Een team met twintig brandweerlieden uit Nederland zijn deze weken in Spanje om te helpen bij het bestrijden van zware bosbranden. In de provincie Ourense, in het noordwesten van Spanje, woeden meerdere grote natuurbranden tegelijk. De grootste branden hebben inmiddels duizenden hectares natuur verwoest.
Inmiddels heeft sinds eind juli een nieuw team brandweerlieden het eerste team afgelost, na enkele trainingsdagen konden de Nederlandse brandweermensen aan de slag. De inzet is onderdeel van een formele bijstandsmissie. Daarmee levert Nederland niet alleen extra capaciteit voor de Spaanse brandweer, maar doen de teams ook waardevolle kennis en ervaring op.
Het team wordt onder andere ingezet om dorpjes te beschermen tegen het vuur. Daarbij maken ze kennis met blustechnieken die in Nederland nog lang niet altijd gebruikt worden. Een van de technieken is het blussen zonder water. Dit doen ze bijvoorbeeld door de vegetatie met handgereedschap weg te halen voor de brand uit. Ook kan natuur opzettelijk in brand worden gestoken om verdere verspreiding te voorkomen. De vegetatie kan namelijk maar één keer branden, als het brandbare materiaal 'op' is, kan dit niet nog een keer branden en zorgt dus voor een barrière waardoor de brand niet verder kan uitbreiden.

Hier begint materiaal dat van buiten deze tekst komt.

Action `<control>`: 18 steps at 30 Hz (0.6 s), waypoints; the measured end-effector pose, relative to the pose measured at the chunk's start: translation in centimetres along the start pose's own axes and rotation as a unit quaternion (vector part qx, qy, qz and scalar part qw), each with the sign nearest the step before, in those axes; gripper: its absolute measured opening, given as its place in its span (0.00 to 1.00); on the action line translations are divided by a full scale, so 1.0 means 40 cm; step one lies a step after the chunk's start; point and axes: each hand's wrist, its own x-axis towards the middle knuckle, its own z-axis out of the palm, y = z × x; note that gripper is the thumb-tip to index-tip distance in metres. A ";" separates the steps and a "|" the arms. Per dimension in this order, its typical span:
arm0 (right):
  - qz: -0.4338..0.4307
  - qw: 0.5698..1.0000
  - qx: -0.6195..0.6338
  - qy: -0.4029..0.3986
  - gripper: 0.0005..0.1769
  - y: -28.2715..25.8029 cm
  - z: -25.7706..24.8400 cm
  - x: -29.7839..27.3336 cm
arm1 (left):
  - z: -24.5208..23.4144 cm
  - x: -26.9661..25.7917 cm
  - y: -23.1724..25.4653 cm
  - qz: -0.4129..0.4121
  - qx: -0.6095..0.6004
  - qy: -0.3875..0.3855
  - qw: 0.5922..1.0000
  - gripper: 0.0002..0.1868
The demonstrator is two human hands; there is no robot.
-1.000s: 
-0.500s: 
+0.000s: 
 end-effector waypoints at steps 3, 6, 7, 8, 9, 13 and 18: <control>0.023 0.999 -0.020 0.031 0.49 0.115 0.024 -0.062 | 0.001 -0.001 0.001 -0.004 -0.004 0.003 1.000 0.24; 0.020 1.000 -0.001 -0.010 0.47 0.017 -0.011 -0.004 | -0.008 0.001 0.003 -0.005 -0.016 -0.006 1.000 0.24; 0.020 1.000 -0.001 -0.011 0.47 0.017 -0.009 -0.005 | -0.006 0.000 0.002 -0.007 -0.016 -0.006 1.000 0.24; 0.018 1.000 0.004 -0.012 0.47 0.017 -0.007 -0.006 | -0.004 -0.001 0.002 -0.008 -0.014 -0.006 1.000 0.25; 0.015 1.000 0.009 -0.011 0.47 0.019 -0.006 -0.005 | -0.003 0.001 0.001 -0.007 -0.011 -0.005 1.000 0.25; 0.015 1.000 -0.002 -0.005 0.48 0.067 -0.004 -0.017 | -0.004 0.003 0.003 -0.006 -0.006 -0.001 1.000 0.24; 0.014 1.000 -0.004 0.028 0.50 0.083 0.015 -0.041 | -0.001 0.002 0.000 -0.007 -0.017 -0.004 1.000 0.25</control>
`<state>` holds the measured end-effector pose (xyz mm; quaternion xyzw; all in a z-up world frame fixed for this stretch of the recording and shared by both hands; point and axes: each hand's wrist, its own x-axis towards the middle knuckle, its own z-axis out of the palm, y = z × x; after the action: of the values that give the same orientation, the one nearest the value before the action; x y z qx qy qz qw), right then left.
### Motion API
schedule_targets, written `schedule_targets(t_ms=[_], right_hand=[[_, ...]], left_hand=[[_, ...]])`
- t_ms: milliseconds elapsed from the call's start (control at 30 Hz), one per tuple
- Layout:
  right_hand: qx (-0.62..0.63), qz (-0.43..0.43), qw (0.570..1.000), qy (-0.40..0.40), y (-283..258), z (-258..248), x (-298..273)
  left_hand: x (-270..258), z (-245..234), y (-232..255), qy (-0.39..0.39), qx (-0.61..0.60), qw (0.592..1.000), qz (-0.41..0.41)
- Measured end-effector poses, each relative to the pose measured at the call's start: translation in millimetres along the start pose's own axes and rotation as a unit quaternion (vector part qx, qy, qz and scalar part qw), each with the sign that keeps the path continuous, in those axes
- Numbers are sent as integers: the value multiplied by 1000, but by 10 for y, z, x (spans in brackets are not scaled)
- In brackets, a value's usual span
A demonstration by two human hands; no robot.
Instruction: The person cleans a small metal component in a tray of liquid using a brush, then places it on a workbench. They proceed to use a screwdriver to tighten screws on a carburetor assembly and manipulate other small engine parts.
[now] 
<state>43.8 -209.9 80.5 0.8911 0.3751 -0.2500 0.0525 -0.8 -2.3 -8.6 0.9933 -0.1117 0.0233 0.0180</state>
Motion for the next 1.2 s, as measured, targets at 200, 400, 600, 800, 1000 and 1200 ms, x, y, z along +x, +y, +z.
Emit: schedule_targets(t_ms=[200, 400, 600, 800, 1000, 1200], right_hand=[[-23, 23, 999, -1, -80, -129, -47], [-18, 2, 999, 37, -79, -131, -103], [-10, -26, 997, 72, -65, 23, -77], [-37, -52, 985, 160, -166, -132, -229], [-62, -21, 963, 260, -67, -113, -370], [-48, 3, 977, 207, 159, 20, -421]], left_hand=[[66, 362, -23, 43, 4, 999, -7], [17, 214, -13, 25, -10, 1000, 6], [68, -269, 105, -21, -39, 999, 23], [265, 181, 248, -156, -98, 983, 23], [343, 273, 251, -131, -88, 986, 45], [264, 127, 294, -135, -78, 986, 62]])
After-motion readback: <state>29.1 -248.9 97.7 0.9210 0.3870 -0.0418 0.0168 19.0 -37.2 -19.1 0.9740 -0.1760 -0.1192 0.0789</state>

Bij het blussen van deze grote bosbranden worden ook grote voertuigen zoals helikopters, bulldozers en blusvliegtuigen ingezet om de vlammen onder controle te krijgen. De omstandigheden zijn zwaar: de hitte is enorm en door de droogte vaak in combinatie met de wind verspreiden de branden zich razendsnel.
De opgedane kennis is geen overbodige luxe. Nederland kreeg de laatste jaren zelf te maken met flinke natuurbranden, zoals in de Peel in 2022 en nog recent in april bij de Loonse en Drunense duinen. De brandweer verwacht de technieken ook in eigen land toe te passen.